„Fokus auf Innenräume“

Aerosolforscher warnen vor symbolischen Maßnahmen

Wissenschaft
12.04.2021 07:37

Führende Aerosolforscher aus Deutschland fordern von der Politik einen Kurswechsel bei den Maßnahmen zur Eindämmung der Corona-Pandemie. Man müsse den Fokus der Maßnahmen vorwiegend auf Innenräume legen, denn „drinnen lauert die Gefahr“, so der Appell. Debatten über das Flanieren auf Flusspromenade, den Aufenthalt in Gastgärten oder das Joggen und Radfahren erachten sie hingegen als kontraproduktiv.

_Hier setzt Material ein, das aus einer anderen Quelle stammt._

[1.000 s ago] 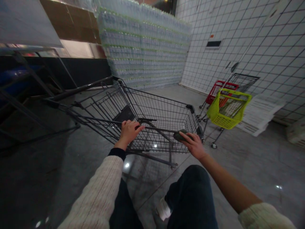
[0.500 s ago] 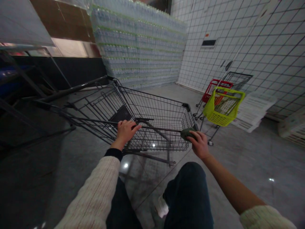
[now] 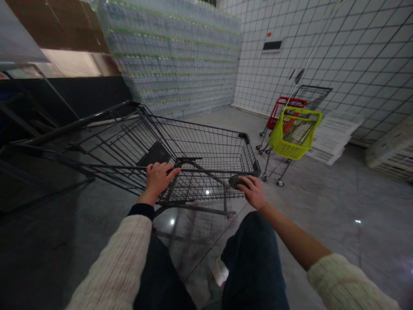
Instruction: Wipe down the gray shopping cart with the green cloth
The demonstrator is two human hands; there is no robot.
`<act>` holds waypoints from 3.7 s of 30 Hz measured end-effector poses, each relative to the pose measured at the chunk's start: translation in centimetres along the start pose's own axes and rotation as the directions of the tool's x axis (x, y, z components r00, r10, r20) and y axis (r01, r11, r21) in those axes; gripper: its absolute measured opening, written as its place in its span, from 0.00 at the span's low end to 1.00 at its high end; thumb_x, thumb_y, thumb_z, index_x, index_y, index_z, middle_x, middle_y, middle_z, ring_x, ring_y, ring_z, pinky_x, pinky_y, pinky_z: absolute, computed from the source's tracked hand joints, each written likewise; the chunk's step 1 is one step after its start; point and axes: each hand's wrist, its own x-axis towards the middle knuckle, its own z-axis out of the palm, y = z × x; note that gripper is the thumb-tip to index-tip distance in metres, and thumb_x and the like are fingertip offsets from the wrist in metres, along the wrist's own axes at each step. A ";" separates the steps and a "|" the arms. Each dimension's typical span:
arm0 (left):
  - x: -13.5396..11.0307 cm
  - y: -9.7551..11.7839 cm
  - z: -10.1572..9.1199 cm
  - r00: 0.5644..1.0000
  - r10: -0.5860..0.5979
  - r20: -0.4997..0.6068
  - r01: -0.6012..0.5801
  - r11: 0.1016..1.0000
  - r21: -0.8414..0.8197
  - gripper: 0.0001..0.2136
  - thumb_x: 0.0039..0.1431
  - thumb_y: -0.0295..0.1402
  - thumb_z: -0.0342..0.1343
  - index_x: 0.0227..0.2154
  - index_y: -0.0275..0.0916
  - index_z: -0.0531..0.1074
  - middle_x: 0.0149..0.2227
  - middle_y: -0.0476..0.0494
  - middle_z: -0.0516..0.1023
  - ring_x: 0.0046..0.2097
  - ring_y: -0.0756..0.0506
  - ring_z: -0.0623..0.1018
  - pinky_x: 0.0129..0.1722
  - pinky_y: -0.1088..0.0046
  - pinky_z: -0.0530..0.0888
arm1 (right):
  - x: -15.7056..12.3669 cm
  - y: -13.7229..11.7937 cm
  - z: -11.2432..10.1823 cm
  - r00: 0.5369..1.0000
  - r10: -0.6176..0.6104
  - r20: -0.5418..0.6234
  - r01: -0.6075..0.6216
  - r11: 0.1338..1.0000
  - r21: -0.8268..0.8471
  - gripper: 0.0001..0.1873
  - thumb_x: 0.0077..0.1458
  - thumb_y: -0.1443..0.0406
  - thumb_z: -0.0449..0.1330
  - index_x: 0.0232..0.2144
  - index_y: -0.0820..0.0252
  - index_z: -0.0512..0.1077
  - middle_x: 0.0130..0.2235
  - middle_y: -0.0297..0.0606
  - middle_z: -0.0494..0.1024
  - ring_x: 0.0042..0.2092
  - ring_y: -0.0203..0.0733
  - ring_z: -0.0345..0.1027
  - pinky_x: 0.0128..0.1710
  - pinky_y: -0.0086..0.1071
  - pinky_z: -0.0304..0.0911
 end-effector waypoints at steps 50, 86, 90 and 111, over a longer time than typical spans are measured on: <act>-0.3 0.2 0.2 1.000 -0.018 -0.013 0.017 0.997 -0.071 0.19 0.61 0.51 0.49 0.27 0.43 0.74 0.34 0.44 0.78 0.42 0.40 0.69 0.48 0.58 0.57 | -3.9 -1.7 7.8 0.742 -0.399 0.538 0.393 0.910 0.133 0.11 0.57 0.70 0.57 0.37 0.54 0.78 0.51 0.38 0.75 0.53 0.47 0.62 0.49 0.41 0.59; -0.7 0.8 -0.1 0.997 0.018 -0.073 -0.027 0.993 -0.114 0.18 0.62 0.49 0.49 0.28 0.42 0.74 0.33 0.44 0.77 0.42 0.41 0.70 0.49 0.58 0.58 | 10.4 -10.5 2.6 0.986 -0.167 -0.022 0.167 0.986 -0.005 0.18 0.61 0.69 0.54 0.49 0.46 0.74 0.59 0.29 0.69 0.53 0.47 0.57 0.50 0.40 0.56; -0.7 0.8 0.1 0.997 0.012 -0.078 -0.022 0.991 -0.132 0.18 0.62 0.49 0.48 0.27 0.42 0.74 0.33 0.43 0.77 0.42 0.41 0.70 0.48 0.58 0.58 | 6.5 -7.4 1.1 0.998 -0.046 0.032 0.047 0.999 -0.023 0.22 0.56 0.74 0.53 0.48 0.48 0.75 0.58 0.32 0.70 0.54 0.48 0.57 0.52 0.42 0.56; -0.8 1.5 -0.3 0.996 0.013 -0.084 -0.021 0.995 -0.097 0.18 0.62 0.50 0.49 0.29 0.42 0.74 0.34 0.44 0.78 0.43 0.40 0.71 0.48 0.58 0.58 | 11.5 -14.0 7.1 0.912 -0.299 0.283 0.283 0.954 0.097 0.18 0.64 0.65 0.51 0.53 0.48 0.71 0.61 0.30 0.66 0.56 0.47 0.58 0.53 0.42 0.56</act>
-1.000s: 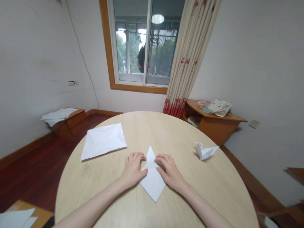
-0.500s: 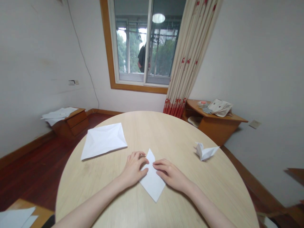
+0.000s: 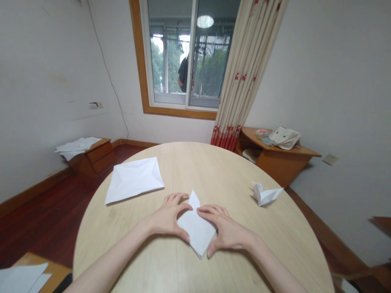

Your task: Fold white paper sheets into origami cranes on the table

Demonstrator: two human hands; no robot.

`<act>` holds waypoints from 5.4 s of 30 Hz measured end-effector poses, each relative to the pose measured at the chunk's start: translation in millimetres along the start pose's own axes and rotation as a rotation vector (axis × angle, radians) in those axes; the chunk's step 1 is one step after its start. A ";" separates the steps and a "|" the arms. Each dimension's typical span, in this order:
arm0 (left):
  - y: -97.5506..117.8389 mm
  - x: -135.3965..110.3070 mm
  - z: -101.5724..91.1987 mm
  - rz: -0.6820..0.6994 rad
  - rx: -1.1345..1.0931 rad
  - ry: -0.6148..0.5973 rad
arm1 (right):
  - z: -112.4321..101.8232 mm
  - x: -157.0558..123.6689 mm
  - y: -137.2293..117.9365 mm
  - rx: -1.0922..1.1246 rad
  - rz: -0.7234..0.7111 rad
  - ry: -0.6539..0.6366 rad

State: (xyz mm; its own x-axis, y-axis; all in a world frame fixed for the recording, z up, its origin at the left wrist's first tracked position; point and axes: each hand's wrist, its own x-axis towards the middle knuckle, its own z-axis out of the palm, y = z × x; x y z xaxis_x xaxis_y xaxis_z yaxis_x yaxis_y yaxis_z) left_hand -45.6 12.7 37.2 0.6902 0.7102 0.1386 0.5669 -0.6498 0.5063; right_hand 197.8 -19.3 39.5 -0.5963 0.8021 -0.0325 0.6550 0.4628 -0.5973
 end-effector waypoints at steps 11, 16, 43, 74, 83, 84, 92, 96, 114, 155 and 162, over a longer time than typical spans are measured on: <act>11.6 -1.8 0.4 0.042 0.090 -0.037 | -2.9 1.2 -1.9 -0.055 0.039 -0.060; 13.7 -2.5 1.0 0.061 0.134 -0.068 | -2.2 1.0 -1.5 -0.071 0.027 -0.048; 10.7 -1.5 2.6 -0.018 0.159 -0.050 | -3.2 0.2 4.7 -0.004 -0.044 0.014; 2.1 1.9 29.3 0.252 0.294 0.357 | 21.5 18.2 24.9 0.148 -0.008 0.678; 9.7 0.8 22.1 0.175 0.290 0.273 | 24.7 18.1 20.0 0.100 -0.113 0.798; 10.0 0.8 21.9 0.176 0.293 0.277 | 25.3 17.7 19.4 0.080 -0.128 0.810; 9.8 1.7 21.9 0.149 0.325 0.272 | 26.6 13.6 15.9 -0.096 -0.181 0.829; 9.9 2.1 22.3 0.134 0.335 0.266 | 24.9 14.7 13.6 -0.167 -0.179 0.733; 16.9 0.5 20.7 0.083 0.357 0.243 | 24.8 14.5 2.0 -0.296 -0.007 0.496; 17.7 -1.6 24.3 0.077 0.556 0.321 | 10.2 7.9 -6.8 -0.659 -0.031 0.409; 17.6 -2.3 24.8 0.069 0.574 0.324 | 8.6 8.1 -8.5 -0.639 -0.009 0.385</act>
State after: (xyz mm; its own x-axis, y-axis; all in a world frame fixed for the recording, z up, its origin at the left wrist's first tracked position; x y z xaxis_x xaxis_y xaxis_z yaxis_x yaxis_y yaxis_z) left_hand -26.1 -7.1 24.6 0.6143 0.6487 0.4493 0.7375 -0.6744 -0.0347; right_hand 183.4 -20.0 37.4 -0.4752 0.8181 0.3238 0.8629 0.5053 -0.0104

„Wenn wir die Pandemie in den Griff bekommen wollen, müssen wir die Menschen sensibilisieren, dass DRINNEN die Gefahr lauert“, heißt es in einem Brief an die deutsche Regierung und an die Landesregierungen. Es gelte als sicher, dass sich das Coronavirus vor allem über Luft verbreitet. „Leider werden bis heute wesentliche Erkenntnisse unserer Forschungsarbeit nicht in praktisches Handeln übersetzt“, kritisieren die Wissenschaftler.

Ansteckungen auch ohne direkten Kontakt
In Wohnungen, Büros, Klassenräumen, Wohnanlagen und Betreuungseinrichtungen müssten Maßnahmen ergriffen werden. In Innenräumen finde auch dann eine Ansteckung statt, wenn man sich nicht direkt mit jemandem trifft, sich aber eine infektiöse Person vorher in einem schlecht belüfteten Raum aufgehalten hat, warnen sie.

Maßnahmen wie die Maskenpflicht beim Joggen an den Flüssen Alster und Elbe in Hamburg oder auch am Wiener Donaukanal seien eher symbolischer Natur und ließen „keinen nennenswerten Einfluss auf das Infektionsgeschehen erwarten“, schreiben die Experten. SARS-CoV-2-Erreger würden fast ausnahmslos in Innenräumen übertragen. Im Freien sei das äußerst selten, im Promille-Bereich.

Keine Cluster im Freien
Hierauf sollten die begrenzten Ressourcen nicht verschwendet werden, heißt es in dem Brief. Auch würden im Freien nie größere Gruppen - sogenannte Cluster - infiziert, wie das in Innenräumen etwa in Heimen, Schulen, bei Veranstaltungen, Chorproben oder Busfahrten zu beobachten sei.

Zu viele Treffen in eigenen vier Wänden
Auch die Ausgangssperren versprechen aus Sicht der Wissenschaftler mehr als sie halten können. „Die heimlichen Treffen in Innenräumen werden damit nicht verhindert, sondern lediglich die Motivation erhöht, sich den staatlichen Anordnungen noch mehr zu entziehen“, schreiben sie.

„In der Fußgängerzone eine Maske zu tragen, um anschließend im eigenen Wohnzimmer eine Kaffeetafel ohne Maske zu veranstalten, ist nicht das, was wir als Experten unter Infektionsvermeidung verstehen.“ Mit Ausgangsbeschränkungen will die Politik verhindern, dass sich Menschen zeitweise überhaupt treffen.

Es braucht mehr Frischluft
Stattdessen empfehlen die Autoren mehrere Maßnahmen, wie Treffen in Innenräumen so kurz wie möglich zu gestalten, mit häufigem Stoß- oder Querlüften Bedingungen wie im Freien zu schaffen, effektive Masken in Innenräumen zu tragen sowie Raumluftreiniger und Filter überall dort zu installieren, wo Menschen sich länger in geschlossenen Räumen aufhalten müssen - etwa in Pflegeheimen, Büros und Schulen.

„Die Kombination dieser Maßnahmen führt zum Erfolg“, heißt es weiter. „Wird das entsprechend kommuniziert, gewinnen damit die Menschen in dieser schweren Zeit zugleich ein Stück ihrer Bewegungsfreiheit zurück.“ Zu den Unterzeichnern zählen der Präsident der Gesellschaft für Aerosolforschung, Christof Asbach, Generalsekretärin Birgit Wehner und der frühere Präsident der Internationalen Gesellschaft für Aerosole in der Medizin, Gerhard Scheuch.